PROBLEM DESCRIPTION:
Look for the string "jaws" in the material below. Copy every line where you find it.

GIVEN MATERIAL:

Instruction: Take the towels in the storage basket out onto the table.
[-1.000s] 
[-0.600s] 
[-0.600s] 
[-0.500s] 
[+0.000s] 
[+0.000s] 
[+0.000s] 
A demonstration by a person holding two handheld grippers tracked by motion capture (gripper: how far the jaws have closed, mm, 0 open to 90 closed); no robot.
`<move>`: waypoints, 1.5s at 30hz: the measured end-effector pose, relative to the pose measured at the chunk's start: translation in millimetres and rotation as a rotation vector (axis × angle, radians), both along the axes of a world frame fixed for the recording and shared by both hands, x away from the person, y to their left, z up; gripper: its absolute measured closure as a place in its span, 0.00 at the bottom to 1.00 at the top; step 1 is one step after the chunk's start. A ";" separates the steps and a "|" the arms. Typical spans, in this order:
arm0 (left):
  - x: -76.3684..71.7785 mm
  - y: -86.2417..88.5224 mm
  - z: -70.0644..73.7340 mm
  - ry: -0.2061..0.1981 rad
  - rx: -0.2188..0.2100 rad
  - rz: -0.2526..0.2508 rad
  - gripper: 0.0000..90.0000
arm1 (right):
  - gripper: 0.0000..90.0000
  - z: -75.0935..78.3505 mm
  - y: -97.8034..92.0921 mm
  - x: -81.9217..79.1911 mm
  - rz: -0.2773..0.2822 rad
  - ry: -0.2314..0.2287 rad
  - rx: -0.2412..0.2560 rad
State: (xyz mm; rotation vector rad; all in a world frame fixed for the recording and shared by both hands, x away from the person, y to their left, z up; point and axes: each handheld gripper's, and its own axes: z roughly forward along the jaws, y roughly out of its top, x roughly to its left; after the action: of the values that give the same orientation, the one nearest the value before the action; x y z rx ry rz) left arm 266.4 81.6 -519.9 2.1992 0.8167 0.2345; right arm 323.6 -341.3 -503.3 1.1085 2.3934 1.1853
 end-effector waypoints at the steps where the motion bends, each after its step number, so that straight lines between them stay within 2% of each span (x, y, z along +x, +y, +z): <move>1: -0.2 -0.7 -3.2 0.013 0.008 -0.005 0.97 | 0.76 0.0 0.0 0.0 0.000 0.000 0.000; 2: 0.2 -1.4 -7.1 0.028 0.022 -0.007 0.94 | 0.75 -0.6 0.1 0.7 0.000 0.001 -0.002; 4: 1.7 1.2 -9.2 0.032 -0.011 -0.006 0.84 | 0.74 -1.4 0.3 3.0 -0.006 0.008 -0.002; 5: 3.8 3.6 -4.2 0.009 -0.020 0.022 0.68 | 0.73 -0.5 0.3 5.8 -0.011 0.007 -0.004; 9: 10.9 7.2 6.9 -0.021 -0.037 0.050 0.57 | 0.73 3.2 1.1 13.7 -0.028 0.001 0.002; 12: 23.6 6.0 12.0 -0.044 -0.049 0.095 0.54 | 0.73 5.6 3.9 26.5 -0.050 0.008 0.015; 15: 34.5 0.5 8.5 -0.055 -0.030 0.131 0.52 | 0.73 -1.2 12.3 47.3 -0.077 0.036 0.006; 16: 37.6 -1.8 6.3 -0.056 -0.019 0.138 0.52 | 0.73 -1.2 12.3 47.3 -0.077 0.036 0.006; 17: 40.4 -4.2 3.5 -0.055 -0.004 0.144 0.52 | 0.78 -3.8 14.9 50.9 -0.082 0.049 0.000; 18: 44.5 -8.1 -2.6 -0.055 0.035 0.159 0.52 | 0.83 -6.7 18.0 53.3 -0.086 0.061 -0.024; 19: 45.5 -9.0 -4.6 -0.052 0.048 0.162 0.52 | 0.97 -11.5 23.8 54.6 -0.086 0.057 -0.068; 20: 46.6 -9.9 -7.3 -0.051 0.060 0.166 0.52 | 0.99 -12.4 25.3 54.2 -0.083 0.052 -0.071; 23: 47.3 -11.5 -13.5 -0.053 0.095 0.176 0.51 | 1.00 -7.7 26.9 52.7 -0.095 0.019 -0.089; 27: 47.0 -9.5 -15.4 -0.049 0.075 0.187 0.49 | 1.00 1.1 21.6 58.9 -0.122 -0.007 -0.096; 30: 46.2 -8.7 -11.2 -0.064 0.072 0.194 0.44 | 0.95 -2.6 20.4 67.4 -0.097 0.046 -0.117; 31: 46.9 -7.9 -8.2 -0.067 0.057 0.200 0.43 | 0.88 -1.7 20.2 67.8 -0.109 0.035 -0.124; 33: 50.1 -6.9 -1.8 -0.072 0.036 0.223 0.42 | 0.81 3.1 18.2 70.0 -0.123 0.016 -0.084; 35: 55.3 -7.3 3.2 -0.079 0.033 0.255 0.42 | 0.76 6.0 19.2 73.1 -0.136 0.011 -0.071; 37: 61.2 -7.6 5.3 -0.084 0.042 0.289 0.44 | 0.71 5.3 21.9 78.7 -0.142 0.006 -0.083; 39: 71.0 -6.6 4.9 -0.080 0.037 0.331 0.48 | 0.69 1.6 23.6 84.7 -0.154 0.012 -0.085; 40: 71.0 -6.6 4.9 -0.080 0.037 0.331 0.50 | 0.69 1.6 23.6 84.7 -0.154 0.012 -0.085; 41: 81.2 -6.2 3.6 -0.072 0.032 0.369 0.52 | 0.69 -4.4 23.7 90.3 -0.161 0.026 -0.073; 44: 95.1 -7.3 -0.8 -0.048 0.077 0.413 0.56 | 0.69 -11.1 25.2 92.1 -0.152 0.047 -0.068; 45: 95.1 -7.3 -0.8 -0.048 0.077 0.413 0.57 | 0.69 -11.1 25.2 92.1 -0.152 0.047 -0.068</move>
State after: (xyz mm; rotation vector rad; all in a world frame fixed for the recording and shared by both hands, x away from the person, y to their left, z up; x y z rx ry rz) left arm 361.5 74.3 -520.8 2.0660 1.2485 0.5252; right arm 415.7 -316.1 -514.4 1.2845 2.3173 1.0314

EXERCISE RESPONSE:
A demonstration by a person holding two handheld grippers tracked by motion capture (gripper: how far the jaws have closed, mm, 0 open to 90 closed); no robot.
State: (xyz mm; rotation vector rad; all in a world frame fixed for the recording and shared by both hands, x away from the person, y to their left, z up; point and axes: each handheld gripper's, and its own axes: z roughly forward along the jaws, y roughly out of its top, x roughly to its left; after the action: of the values that give the same orientation, the one nearest the value before the action; x y z rx ry rz) left arm 266.4 81.6 -519.9 2.1992 0.8167 0.2345; right arm 323.6 -341.3 -503.3 1.1085 2.3934 1.1853

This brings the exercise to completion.